> _BRIEF_: In the records below, the line with "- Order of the" opens the range and the line with "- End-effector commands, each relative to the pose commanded" closes it; print that range exactly and nothing else.

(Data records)
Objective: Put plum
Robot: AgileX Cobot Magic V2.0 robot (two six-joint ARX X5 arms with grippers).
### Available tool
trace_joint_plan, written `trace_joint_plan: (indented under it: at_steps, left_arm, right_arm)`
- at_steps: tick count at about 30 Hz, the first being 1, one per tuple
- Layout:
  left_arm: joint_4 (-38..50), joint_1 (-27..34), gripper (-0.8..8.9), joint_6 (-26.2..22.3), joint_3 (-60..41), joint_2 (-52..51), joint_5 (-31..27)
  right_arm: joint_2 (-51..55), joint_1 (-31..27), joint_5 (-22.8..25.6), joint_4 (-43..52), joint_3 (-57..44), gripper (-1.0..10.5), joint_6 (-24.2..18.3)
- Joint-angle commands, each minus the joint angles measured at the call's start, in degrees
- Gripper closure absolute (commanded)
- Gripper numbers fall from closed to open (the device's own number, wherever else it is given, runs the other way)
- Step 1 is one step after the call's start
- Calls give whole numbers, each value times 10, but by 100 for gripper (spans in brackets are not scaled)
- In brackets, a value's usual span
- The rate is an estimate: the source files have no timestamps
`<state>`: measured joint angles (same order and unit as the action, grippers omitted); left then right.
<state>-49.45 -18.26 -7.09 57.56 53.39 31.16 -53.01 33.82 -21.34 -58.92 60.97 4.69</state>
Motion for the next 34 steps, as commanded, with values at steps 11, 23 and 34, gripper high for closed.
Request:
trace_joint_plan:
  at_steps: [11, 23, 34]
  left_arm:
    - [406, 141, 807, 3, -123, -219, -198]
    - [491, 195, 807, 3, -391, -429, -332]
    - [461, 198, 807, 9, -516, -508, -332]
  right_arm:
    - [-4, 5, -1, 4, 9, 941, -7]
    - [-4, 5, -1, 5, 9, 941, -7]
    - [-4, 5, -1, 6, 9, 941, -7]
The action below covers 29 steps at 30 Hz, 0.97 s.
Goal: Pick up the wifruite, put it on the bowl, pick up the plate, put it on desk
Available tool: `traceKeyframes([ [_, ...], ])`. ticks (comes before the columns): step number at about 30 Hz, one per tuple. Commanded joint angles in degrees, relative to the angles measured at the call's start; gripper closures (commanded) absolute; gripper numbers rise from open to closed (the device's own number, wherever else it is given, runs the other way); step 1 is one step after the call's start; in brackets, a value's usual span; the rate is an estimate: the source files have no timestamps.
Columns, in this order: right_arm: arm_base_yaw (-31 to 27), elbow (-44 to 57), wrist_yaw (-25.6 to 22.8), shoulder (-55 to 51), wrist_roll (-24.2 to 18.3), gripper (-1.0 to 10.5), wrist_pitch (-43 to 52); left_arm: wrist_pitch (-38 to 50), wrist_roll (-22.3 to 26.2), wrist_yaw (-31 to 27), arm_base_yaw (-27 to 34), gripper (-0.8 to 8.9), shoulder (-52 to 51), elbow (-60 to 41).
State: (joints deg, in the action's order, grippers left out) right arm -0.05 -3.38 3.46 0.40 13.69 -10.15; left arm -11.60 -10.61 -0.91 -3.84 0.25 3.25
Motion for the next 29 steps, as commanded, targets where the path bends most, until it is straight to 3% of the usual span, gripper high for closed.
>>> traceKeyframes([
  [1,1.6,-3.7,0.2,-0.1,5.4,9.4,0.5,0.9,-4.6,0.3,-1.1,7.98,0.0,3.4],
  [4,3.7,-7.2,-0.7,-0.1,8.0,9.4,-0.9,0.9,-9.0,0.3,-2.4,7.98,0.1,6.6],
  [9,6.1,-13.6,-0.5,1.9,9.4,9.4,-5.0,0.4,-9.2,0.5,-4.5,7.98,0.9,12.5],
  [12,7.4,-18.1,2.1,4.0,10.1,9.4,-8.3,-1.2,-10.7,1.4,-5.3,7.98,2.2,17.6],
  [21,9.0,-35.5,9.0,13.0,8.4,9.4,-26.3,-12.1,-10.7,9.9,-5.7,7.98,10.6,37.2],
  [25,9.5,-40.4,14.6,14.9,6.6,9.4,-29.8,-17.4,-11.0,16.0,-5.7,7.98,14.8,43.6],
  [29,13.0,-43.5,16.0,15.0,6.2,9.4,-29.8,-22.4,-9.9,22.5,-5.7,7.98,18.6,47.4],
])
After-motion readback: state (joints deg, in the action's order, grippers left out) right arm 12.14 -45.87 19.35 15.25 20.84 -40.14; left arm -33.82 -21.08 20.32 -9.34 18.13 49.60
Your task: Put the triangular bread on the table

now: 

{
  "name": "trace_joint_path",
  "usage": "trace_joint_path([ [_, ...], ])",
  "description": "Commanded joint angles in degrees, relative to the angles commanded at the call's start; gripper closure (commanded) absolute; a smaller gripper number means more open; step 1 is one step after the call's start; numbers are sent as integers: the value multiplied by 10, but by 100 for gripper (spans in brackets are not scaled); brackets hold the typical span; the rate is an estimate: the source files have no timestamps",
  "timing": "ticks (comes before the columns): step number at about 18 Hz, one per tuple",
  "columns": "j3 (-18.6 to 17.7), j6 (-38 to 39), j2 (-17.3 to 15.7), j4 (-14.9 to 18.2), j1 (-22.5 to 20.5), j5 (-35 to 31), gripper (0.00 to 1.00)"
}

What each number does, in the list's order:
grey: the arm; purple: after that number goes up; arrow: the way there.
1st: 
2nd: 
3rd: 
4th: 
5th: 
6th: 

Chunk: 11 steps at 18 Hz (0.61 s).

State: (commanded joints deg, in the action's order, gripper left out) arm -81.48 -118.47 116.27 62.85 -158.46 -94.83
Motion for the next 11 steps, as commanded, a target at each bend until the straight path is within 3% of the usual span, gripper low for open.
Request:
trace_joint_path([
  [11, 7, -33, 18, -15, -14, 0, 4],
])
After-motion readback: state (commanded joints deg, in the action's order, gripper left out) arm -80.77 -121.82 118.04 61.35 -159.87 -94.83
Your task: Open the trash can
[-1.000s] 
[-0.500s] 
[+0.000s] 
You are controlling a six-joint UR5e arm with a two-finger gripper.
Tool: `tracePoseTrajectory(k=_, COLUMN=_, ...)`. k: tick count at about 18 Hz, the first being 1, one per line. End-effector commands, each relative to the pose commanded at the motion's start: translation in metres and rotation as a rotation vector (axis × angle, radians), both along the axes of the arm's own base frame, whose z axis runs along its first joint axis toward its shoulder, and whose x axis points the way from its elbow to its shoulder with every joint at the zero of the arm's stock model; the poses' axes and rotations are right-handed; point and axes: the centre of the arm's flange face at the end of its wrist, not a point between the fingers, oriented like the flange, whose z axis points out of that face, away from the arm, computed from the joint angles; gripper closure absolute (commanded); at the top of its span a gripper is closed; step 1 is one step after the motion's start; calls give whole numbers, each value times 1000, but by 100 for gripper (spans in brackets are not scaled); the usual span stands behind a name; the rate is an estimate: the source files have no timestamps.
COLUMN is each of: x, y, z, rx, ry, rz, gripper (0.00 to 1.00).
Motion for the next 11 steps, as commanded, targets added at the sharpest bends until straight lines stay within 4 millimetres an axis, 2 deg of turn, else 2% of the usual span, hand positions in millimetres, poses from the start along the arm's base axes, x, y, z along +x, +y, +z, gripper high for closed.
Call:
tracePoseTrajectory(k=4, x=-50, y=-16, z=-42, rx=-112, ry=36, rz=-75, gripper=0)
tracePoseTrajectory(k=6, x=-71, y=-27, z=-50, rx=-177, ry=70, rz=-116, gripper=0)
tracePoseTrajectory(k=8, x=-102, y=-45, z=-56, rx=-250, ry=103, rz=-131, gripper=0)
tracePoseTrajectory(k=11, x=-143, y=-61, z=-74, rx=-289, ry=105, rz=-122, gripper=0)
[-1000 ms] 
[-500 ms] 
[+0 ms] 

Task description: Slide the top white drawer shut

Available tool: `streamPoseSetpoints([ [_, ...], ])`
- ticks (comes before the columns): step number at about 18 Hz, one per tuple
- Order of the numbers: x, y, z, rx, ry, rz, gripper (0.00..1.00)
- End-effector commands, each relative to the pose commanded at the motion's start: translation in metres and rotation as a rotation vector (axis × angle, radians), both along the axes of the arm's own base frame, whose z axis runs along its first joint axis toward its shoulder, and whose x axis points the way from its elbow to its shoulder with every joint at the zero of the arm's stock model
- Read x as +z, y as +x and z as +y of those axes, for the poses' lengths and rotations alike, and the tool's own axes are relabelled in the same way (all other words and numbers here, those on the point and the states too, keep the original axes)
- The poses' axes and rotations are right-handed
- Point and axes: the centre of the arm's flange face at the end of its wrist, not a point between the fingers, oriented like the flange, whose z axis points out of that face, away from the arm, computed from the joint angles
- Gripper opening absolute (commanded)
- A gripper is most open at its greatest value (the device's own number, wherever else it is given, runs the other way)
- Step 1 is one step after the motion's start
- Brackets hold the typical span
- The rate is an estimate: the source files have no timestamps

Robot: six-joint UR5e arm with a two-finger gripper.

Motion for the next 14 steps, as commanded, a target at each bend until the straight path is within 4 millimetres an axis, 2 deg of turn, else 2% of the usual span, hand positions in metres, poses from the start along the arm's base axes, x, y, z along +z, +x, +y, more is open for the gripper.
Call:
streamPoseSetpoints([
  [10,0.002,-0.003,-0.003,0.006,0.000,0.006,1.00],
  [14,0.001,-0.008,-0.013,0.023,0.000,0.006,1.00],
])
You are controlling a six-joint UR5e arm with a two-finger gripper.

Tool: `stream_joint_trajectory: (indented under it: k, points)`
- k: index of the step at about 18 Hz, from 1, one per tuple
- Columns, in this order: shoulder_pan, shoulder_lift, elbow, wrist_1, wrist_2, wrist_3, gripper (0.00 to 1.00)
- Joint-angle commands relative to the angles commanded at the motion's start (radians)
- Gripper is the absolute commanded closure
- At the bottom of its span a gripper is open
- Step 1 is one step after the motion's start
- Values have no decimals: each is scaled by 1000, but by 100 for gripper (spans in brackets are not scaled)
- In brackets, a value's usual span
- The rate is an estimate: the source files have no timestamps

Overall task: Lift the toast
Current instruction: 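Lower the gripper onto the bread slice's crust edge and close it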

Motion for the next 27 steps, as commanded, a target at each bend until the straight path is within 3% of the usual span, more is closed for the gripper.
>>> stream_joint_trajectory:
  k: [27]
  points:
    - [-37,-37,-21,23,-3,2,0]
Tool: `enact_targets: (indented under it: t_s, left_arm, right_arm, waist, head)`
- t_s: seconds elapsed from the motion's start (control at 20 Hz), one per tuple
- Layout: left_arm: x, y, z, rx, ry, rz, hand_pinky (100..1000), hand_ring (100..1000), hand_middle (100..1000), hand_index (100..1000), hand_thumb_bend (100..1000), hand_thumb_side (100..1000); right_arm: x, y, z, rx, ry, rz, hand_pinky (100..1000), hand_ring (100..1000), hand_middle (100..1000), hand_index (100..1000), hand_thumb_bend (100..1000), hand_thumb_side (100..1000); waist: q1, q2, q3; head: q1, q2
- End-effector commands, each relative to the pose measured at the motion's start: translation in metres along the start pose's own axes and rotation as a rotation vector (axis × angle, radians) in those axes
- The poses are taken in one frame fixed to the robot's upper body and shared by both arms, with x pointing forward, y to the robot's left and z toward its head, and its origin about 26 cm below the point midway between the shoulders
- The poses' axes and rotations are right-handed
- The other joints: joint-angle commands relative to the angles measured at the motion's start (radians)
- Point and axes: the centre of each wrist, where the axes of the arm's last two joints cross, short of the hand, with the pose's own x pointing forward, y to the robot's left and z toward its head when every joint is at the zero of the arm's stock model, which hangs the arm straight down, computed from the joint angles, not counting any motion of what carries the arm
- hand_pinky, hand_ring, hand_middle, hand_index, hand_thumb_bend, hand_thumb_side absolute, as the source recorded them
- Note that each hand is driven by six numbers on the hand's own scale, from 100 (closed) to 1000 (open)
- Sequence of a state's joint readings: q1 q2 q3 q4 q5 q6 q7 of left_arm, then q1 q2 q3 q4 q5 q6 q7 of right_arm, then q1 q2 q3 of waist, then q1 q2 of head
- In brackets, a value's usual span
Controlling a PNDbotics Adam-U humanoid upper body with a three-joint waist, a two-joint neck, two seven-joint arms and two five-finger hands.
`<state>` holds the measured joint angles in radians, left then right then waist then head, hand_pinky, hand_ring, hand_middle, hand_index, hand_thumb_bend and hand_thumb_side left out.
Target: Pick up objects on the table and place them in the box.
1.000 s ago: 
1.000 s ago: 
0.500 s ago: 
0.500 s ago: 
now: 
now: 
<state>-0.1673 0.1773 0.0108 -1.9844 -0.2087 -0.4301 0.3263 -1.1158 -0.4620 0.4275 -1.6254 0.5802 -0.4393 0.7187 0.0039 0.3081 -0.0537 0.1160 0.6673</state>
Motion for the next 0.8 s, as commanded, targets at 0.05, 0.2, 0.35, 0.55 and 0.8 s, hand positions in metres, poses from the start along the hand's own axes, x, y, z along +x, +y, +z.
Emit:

> _SOLUTION FOR THIS TASK_:
- Order of the numbers: x, y, z, rx, ry, rz, gripper (0.00..1.00)
- End-effector commands, each relative to the pose commanded at the motion's start: translation in metres and rotation as a rotation vector (axis × angle, radians), both along the axes of the arm's own base frame, whose z axis runs along its first joint axis toward its shoulder, and whose x axis points the way from its elbow to its shoulder with every joint at the zero of the arm's stock model

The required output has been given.